Your objective. Write the data out again, matching every line exactly.

Data segment.
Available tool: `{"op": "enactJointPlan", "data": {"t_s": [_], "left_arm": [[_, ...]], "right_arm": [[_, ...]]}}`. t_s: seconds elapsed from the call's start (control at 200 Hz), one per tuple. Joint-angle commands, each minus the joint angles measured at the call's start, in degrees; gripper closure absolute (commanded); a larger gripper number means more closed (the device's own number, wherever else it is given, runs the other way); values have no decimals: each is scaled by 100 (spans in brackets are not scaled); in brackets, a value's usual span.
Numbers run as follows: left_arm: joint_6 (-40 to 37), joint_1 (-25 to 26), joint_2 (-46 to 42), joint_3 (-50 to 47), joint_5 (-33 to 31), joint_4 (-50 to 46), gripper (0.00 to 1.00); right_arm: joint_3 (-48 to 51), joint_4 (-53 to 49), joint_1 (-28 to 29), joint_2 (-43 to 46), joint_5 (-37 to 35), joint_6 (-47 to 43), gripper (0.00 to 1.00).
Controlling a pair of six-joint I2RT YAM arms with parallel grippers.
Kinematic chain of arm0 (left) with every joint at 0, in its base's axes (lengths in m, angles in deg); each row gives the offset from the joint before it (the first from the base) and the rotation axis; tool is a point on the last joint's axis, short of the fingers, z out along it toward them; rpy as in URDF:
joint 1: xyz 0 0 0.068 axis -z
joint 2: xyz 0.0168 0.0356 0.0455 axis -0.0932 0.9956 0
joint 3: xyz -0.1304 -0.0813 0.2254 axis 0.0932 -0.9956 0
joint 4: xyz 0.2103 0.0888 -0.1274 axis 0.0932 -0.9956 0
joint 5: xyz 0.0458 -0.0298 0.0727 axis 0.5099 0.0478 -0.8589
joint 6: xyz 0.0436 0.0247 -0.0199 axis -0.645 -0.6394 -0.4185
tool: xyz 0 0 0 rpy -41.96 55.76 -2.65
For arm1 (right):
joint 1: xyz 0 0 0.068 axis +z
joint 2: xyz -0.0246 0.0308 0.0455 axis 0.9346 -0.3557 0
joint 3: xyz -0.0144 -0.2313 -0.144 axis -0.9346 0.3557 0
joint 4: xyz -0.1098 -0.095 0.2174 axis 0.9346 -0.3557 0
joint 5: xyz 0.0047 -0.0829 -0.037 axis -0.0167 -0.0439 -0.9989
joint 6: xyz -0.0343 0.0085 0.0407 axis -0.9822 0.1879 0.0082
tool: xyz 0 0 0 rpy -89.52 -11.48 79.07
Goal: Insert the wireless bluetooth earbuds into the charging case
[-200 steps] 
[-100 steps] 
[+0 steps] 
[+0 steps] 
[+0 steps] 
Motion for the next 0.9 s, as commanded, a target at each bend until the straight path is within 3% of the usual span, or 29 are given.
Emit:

Written response.
Available tool: `{"op": "enactJointPlan", "data": {"t_s": [_], "left_arm": [[_, ...]], "right_arm": [[_, ...]]}}`. t_s: seconds elapsed from the call's start (control at 200 Hz), one per tuple. Joint-angle commands, each minus the joint angles measured at the call's start, in degrees; gripper closure absolute (commanded); a larger gripper number means more closed (the device's own number, wherever else it is given, runs the other way); values have no decimals: each is scaled by 100 (spans in brackets are not scaled); in brackets, a value's usual span.
Numbers run as follows: left_arm: joint_6 (-40 to 37), joint_1 (-25 to 26), joint_2 (-46 to 42), joint_3 (-50 to 47), joint_5 (-33 to 31), joint_4 (-50 to 46), gripper (0.00 to 1.00); right_arm: joint_3 (-48 to 51), joint_4 (-53 to 49), joint_1 (-28 to 29), joint_2 (-43 to 46), joint_5 (-37 to 35), joint_6 (-47 to 43), gripper (0.00 to 1.00).
Controlling a pair of six-joint I2RT YAM arms with parallel grippers.
Kinematic chain of arm0 (left) with every joint at 0, in its base's axes (lengths in m, angles in deg); each row gives the offset from the joint before it (the first from the base) and the rotation axis; tool is a point on the last joint's axis, short of the fingers, z out along it toward them; rpy as in URDF:
joint 1: xyz 0 0 0.068 axis -z
joint 2: xyz 0.0168 0.0356 0.0455 axis -0.0932 0.9956 0
joint 3: xyz -0.1304 -0.0813 0.2254 axis 0.0932 -0.9956 0
joint 4: xyz 0.2103 0.0888 -0.1274 axis 0.0932 -0.9956 0
joint 5: xyz 0.0458 -0.0298 0.0727 axis 0.5099 0.0478 -0.8589
joint 6: xyz 0.0436 0.0247 -0.0199 axis -0.645 -0.6394 -0.4185
tool: xyz 0 0 0 rpy -41.96 55.76 -2.65
For arm1 (right):
joint 1: xyz 0 0 0.068 axis +z
joint 2: xyz -0.0246 0.0308 0.0455 axis 0.9346 -0.3557 0
joint 3: xyz -0.0144 -0.2313 -0.144 axis -0.9346 0.3557 0
joint 4: xyz -0.1098 -0.095 0.2174 axis 0.9346 -0.3557 0
joint 5: xyz 0.0047 -0.0829 -0.037 axis -0.0167 -0.0439 -0.9989
joint 6: xyz -0.0343 0.0085 0.0407 axis -0.9822 0.1879 0.0082
tool: xyz 0 0 0 rpy -89.52 -11.48 79.07
Goal: Insert the wireless bluetooth earbuds into the charging case
[-200 steps] 
[-100 steps] 
[+0 steps] 
[+0 steps] 
[+0 steps] 
Motion for the next 0.9 s, as commanded, a target at each bend until the straight path is within 3% of the usual span, or 29 are given.
Emit:

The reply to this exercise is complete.